Réglement-livraison

T+1 : la réforme se précise

Créé le

22.02.2025

-

Mis à jour le

25.02.2025

Le 12 février ont eu lieu d’importantes annonces.

La réforme du cycle de règlement des transactions boursières en Europe franchit une nouvelle étape. D’ici le 11 octobre 2027, les marchés européens adopteront un cycle de règlement T+1, réduisant d’un jour le délai actuel (T+2), à l’instar du modèle américain. Pour encadrer cette transition, l’Autorité européenne des marchés financiers (ESMA), en collaboration avec la Commission européenne (CE) et la BCE, a mis en place une structure de gouvernance s’articulant autour de trois piliers :

un comité de coordination : présidé par Verena Ross, présidente de l’ESMA, il assure la coordination entre les autorités et l’industrie pour une transition harmonieuse ;

un comité représentant l’industrie : composé de dirigeants et de représentants des acteurs du marché, ce comité dirigé par Giovanni Sabatini, expert indépendant et reconnu des marchés financiers, est chargé de coordonner les travaux de l’industrie et de servir de liaison entre les différentes parties prenantes ;

des groupes de travail techniques : sous la supervision du Comité de l’industrie, ces groupes, à architecture ouverte, se concentrent sur les adaptations technologiques et opérationnelles nécessaires sur toute la chaîne de valeur.

Des changements dans CSDR

Ce passage à T+1 implique des investissements considérables et des ajustements réglementaires. Pour accompagner cette transformation, la Commission européenne a proposé, le 12 février 2025, une modification du règlement CSDR, amendant son article 5.2. Ce changement imposera un règlement sous un jour ouvrable après transaction, contre deux actuellement. Cette réforme, qui s’aligne sur des initiatives similaires au Royaume-Uni et en Suisse, vise à minimiser les perturbations liées à la bascule et à renforcer la compétitivité des marchés financiers européens.

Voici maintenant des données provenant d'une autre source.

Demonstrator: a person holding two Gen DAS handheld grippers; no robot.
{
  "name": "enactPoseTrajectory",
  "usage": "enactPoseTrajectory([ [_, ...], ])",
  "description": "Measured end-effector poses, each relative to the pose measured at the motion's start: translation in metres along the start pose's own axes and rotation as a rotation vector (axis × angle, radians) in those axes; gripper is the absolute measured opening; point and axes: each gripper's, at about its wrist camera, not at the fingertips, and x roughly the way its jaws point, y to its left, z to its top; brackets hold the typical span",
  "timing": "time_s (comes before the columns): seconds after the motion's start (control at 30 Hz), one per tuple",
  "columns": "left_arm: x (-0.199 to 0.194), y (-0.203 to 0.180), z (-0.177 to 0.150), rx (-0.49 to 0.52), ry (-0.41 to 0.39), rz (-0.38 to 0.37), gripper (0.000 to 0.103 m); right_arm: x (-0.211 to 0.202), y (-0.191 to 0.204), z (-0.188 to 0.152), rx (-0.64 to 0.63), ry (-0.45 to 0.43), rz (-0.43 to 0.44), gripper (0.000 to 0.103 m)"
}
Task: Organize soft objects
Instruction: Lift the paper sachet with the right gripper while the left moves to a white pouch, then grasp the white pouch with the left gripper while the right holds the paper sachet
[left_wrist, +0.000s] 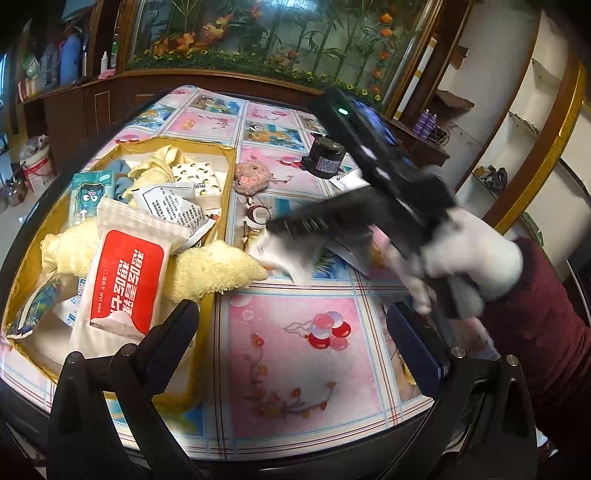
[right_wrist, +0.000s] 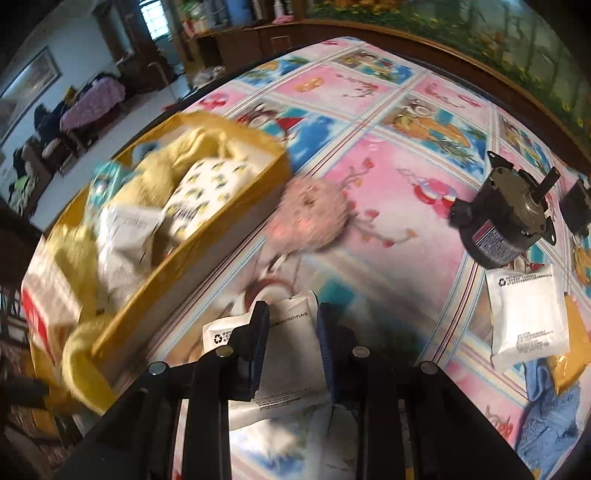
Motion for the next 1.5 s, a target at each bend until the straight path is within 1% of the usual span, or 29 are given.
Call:
enactPoseTrajectory([
  [0.07, 0.001, -0.001, -0.002, -0.002, 0.003, -0.005, 0.102, -0.008, 0.011, -0.019, -0.054, 0.054, 0.071, 0.025],
  [0.1, 0.0, -0.002, -0.003, -0.002, 0.005, -0.01, 0.102, -0.014, 0.011, -0.028, -0.057, 0.064, 0.091, 0.026],
  [0.17, 0.0, -0.007, -0.005, 0.014, 0.01, -0.017, 0.102, -0.035, -0.003, -0.042, 0.008, 0.01, 0.126, 0.027],
  [0.2, 0.0, -0.01, -0.006, 0.026, 0.011, -0.017, 0.102, -0.048, -0.019, -0.048, 0.079, -0.036, 0.156, 0.027],
  [0.23, 0.0, -0.014, -0.007, 0.042, 0.012, -0.016, 0.102, -0.059, -0.032, -0.055, 0.138, -0.075, 0.161, 0.032],
  [0.27, 0.0, -0.018, -0.008, 0.057, 0.014, -0.015, 0.102, -0.07, -0.045, -0.063, 0.188, -0.114, 0.142, 0.036],
  [0.3, 0.001, -0.022, -0.008, 0.073, 0.016, -0.013, 0.102, -0.081, -0.057, -0.073, 0.23, -0.15, 0.101, 0.044],
  [0.33, 0.004, -0.026, -0.008, 0.089, 0.02, -0.009, 0.102, -0.088, -0.065, -0.083, 0.261, -0.172, 0.067, 0.053],
  [0.4, 0.013, -0.034, -0.006, 0.121, 0.032, 0.008, 0.102, -0.095, -0.078, -0.102, 0.326, -0.188, 0.049, 0.062],
  [0.5, 0.035, -0.044, 0.001, 0.169, 0.059, 0.054, 0.102, -0.083, -0.09, -0.112, 0.408, -0.161, 0.083, 0.062],
  [0.6, 0.057, -0.051, 0.007, 0.209, 0.093, 0.102, 0.102, -0.066, -0.085, -0.107, 0.44, -0.137, 0.069, 0.062],
  [0.67, 0.063, -0.051, 0.007, 0.217, 0.108, 0.112, 0.102, -0.053, -0.079, -0.099, 0.436, -0.134, 0.067, 0.062],
  [0.77, 0.068, -0.048, 0.008, 0.215, 0.125, 0.114, 0.102, -0.042, -0.064, -0.087, 0.352, -0.148, 0.001, 0.061],
  [0.8, 0.07, -0.048, 0.009, 0.218, 0.127, 0.11, 0.102, -0.042, -0.062, -0.086, 0.333, -0.155, -0.006, 0.051],
  [0.83, 0.073, -0.048, 0.011, 0.229, 0.128, 0.111, 0.102, -0.042, -0.062, -0.087, 0.329, -0.161, 0.004, 0.051],
  [0.9, 0.084, -0.051, 0.015, 0.259, 0.141, 0.119, 0.102, -0.045, -0.067, -0.094, 0.328, -0.175, 0.032, 0.051],
  [1.0, 0.104, -0.056, 0.02, 0.307, 0.174, 0.122, 0.102, -0.052, -0.074, -0.109, 0.33, -0.188, 0.007, 0.051],
  [1.07, 0.118, -0.058, 0.02, 0.335, 0.192, 0.148, 0.102, -0.057, -0.081, -0.12, 0.338, -0.191, -0.012, 0.051],
  [1.13, 0.128, -0.062, 0.017, 0.384, 0.199, 0.195, 0.102, -0.063, -0.087, -0.129, 0.354, -0.193, -0.011, 0.051],
  [1.17, 0.128, -0.064, 0.016, 0.396, 0.188, 0.185, 0.102, -0.065, -0.09, -0.133, 0.362, -0.194, -0.006, 0.051],
  [1.2, 0.13, -0.064, 0.015, 0.396, 0.206, 0.161, 0.102, -0.067, -0.092, -0.137, 0.369, -0.195, 0.001, 0.051],
  [1.23, 0.13, -0.063, 0.015, 0.376, 0.226, 0.112, 0.092, -0.067, -0.094, -0.137, 0.373, -0.197, 0.007, 0.051],
  [1.27, 0.128, -0.06, 0.016, 0.35, 0.227, 0.068, 0.079, -0.067, -0.094, -0.138, 0.376, -0.198, 0.016, 0.051],
  [1.3, 0.126, -0.059, 0.017, 0.347, 0.227, 0.056, 0.068, -0.066, -0.094, -0.138, 0.379, -0.202, 0.027, 0.051],
  [1.33, 0.124, -0.061, 0.018, 0.351, 0.231, 0.048, 0.047, -0.066, -0.094, -0.139, 0.381, -0.207, 0.042, 0.051],
  [1.37, 0.122, -0.06, 0.019, 0.337, 0.242, 0.019, 0.044, -0.066, -0.094, -0.139, 0.383, -0.21, 0.055, 0.051],
  [1.4, 0.121, -0.059, 0.02, 0.322, 0.247, 0.003, 0.044, -0.066, -0.094, -0.14, 0.384, -0.212, 0.06, 0.051],
  [1.5, 0.117, -0.061, 0.015, 0.32, 0.242, -0.002, 0.043, -0.068, -0.09, -0.143, 0.385, -0.215, 0.067, 0.051],
])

Si elle projette une optimisation des flux financiers à long terme, la transition vers T+1 représente aussi un défi pour les acteurs du marché, appelés à moderniser et automatiser leurs infrastructures et leurs chaînes de traitement, afin d’assurer une adoption fluide de cette nouvelle norme. France Post-Marché, de manière coordonnée avec les autres associations de l’écosystème, œuvre dans ce sens aux côtés de ses membres.